Adventure City
- Interactive map of Adventure City
- Location: Stanton, California, United States
- Coordinates: 33°48′55″N 117°59′33″W﻿ / ﻿33.81528°N 117.99250°W
- Status: Operating
- Opened: 1994
- Operating season: Seasonal
- Area: 2 acres (0.81 ha)

Attractions
- Total: 11
- Roller coasters: 2
- Website: Adventure City

= Adventure City =

Amusement park in Stanton, California

Adventure City is an amusement park in Stanton, California, United States. Occupying an area of just over 2 acre, Adventure City is one of the smallest theme parks in California, and receives an average attendance of between 200,000 and 400,000 visitors per year. The Coca-Cola Company is the park's only major sponsor.

The park sits on the boundary between Anaheim and Stanton. Though the park advertises itself as being within the city of Anaheim, the physical location of the park is in Stanton while the parking lot and main entrance are in Anaheim.

==History==
The park opened in 1994 at a cost of $4 million, as an expansion of Hobby City, a nearby 6 acre collection of novelty shops and museums. The park was initially marketed to families with children as an affordable alternative to other amusement parks in Greater Los Angeles. Hobby City's original miniature railroad attraction, which opened in 1938 (25 years before the park opened), was extended and incorporated into the new park. A classic 1946 carousel was also part of the park's opening day attractions roster.

In 1998, Adventure City was featured in Big Smile Entertainment's musical adventure film "The Happy Crowd at Adventure City".

In 1999, the park purchased and refurbished a classic 1950s-era Wild Mouse style roller coaster from an amusement company in Brisbane, Australia. The park named the coaster Tree Top Racers, and expanded its boundaries westward into an adjacent former parking area to incorporate the new attraction. The ride was the park's first new attraction since opening, adding to its collection of classic rides. In 2012, Tree Top Racers was permanently closed.
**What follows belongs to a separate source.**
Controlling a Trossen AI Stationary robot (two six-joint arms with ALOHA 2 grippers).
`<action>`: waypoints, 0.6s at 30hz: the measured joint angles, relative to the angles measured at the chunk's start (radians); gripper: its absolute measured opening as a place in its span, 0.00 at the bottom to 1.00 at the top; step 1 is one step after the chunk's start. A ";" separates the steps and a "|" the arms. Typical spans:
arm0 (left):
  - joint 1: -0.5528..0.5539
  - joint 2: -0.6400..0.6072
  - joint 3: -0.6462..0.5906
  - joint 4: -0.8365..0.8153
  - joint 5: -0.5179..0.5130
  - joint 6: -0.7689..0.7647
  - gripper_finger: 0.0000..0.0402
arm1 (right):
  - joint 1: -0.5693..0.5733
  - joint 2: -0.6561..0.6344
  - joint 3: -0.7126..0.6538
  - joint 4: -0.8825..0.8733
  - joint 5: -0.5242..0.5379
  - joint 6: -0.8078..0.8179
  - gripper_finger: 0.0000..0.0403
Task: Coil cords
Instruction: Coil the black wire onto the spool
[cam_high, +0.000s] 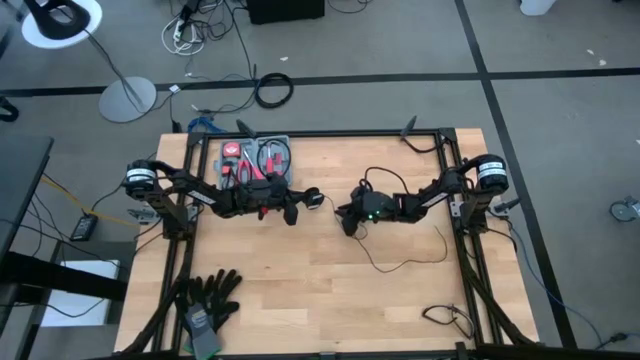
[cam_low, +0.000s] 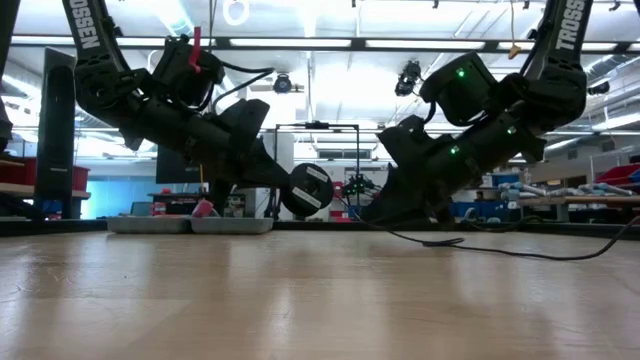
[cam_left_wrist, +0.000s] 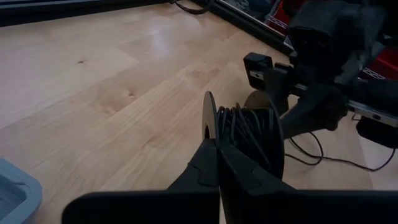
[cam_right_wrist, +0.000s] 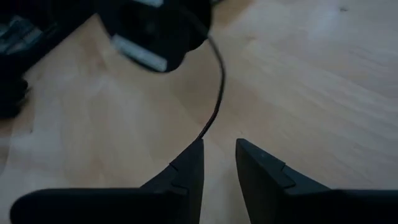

In 2005, the park opened Drop Zone, its second new attraction since opening day, next to Tree Top Racers. In 2015, Rewind Racers, a $2 million family shuttle coaster, opened on the former site of Tree Top Racers in time for the park's 20th anniversary. The ride is a first-of-its-kind attraction in North America, built by Gerstlauer, a German ride manufacturer, and the largest single investment in the park's history.

==Attractions==

=== Rides ===
- Balloon Race - Spinning balloon ride.
- Barnstormer Planes - Spinning airplane ride.
- Drop Zone - Opened in 2005, a drop tower ride.
- Freeway Coaster - The park's first roller coaster. It was built around a giant pepper tree[8] which formerly existed on the site before the park was built before its removal in 2025.
- Crank 'n' Roll - Kid-powered 'train' ride.
- Adventure City Express Train - A 14-in (356-mm) gauge[9] ridable miniature train ride built in 1938, which was a main attraction at Hobby City for 25 years. It was incorporated into the park when the park was built in 1994.
- Crazy Bus - A bus-themed flat ride.
- Carousel - A vintage 1946 carousel featuring 20 horse figures.
- Giggle Wheel - A mini Ferris wheel.
- Rewind Racers - Opened in 2015. A unique family shuttle coaster and the first of its kind in North America.
- Rescue Ride - 6 individual rescue vehicles that travel around a serpentine track.

=== Other attractions ===
- Stage 39 - Stage area for dance parties and live shows.
- Petting farm
- Thomas and Friends - An area where children can play with toys and train sets from the Thomas and Friends franchise.
- Mount Adventurous - A children's rock climbing tower.
- Arcade

=== Former attractions ===
- Tree Top Racers - Opened in 1999, a 1950s-era vintage Wild Mouse roller coaster. The ride closed in 2012 and was replaced in 2015 by Rewind Racers.
- Children's Theater - Opened in 1994, a theater show with puppets and live actors. The theater closed in 2018 and was replaced by Stage 39.